● **Work item**
Copy every line of the listing that holds the string "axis".

[Stored data — start]

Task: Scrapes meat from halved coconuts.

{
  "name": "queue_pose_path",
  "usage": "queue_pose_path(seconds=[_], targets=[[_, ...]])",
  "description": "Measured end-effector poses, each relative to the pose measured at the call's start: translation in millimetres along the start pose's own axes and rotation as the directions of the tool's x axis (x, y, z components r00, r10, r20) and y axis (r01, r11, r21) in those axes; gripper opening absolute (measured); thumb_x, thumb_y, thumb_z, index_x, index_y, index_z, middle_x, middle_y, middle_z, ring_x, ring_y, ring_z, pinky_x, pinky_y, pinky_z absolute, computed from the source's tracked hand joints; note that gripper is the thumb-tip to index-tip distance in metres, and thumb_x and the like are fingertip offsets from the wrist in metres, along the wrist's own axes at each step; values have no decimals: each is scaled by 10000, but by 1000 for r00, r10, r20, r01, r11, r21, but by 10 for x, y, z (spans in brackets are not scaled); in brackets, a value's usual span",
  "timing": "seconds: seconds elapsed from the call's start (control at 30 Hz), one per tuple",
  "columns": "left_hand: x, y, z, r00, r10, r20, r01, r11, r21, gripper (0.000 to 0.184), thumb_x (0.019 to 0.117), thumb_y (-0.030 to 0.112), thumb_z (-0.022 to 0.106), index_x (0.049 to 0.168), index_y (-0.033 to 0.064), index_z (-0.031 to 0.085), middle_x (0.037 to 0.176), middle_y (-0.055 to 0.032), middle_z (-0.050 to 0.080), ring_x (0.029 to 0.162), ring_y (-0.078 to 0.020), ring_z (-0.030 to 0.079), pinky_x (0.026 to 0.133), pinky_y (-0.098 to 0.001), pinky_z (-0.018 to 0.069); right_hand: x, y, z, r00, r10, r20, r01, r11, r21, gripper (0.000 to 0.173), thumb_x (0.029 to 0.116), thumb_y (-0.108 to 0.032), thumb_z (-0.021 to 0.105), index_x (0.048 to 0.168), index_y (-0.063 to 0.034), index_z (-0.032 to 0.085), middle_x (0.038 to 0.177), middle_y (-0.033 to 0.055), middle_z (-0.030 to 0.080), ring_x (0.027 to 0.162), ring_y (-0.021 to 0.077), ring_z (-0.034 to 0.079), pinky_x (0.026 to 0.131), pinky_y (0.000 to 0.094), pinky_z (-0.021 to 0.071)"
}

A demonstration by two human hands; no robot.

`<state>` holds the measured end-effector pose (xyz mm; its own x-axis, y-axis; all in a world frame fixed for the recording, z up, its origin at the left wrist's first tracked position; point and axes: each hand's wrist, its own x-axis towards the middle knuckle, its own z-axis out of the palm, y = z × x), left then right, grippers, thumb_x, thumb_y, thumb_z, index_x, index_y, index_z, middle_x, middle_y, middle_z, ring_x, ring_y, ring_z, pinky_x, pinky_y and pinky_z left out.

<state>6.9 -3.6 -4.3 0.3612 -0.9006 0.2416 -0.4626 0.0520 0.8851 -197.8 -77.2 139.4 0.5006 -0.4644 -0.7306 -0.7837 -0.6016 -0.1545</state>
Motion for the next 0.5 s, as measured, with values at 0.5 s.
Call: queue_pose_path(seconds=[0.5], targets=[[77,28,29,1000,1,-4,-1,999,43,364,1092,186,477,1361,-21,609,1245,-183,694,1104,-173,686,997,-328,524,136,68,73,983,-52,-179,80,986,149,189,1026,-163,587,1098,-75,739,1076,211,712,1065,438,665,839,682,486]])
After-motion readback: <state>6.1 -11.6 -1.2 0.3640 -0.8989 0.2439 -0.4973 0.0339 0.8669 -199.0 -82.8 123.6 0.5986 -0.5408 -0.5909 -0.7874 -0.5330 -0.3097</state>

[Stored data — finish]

● **Exercise solution**
  "description": "Measured end-effector poses, each relative to the pose measured at the call's start: translation in millimetres along the start pose's own axes and rotation as the directions of the tool's x axis (x, y, z components r00, r10, r20) and y axis (r01, r11, r21) in those axes; gripper opening absolute (measured); thumb_x, thumb_y, thumb_z, index_x, index_y, index_z, middle_x, middle_y, middle_z, ring_x, ring_y, ring_z, pinky_x, pinky_y, pinky_z absolute, computed from the source's tracked hand joints; note that gripper is the thumb-tip to index-tip distance in metres, and thumb_x and the like are fingertip offsets from the wrist in metres, along the wrist's own axes at each step; values have no decimals: each is scaled by 10000, but by 1000 for r00, r10, r20, r01, r11, r21, but by 10 for x, y, z (spans in brackets are not scaled); in brackets, a value's usual span",
`<state>` holds the measured end-effector pose (xyz mm; its own x-axis, y-axis; all in a world frame fixed for the recording, z up, its origin at the left wrist's first tracked position; point and axes: each hand's wrist, its own x-axis towards the middle knuckle, its own z-axis out of the palm, y = z × x), left then right, grippers, thumb_x, thumb_y, thumb_z, index_x, index_y, index_z, middle_x, middle_y, middle_z, ring_x, ring_y, ring_z, pinky_x, pinky_y and pinky_z left out.

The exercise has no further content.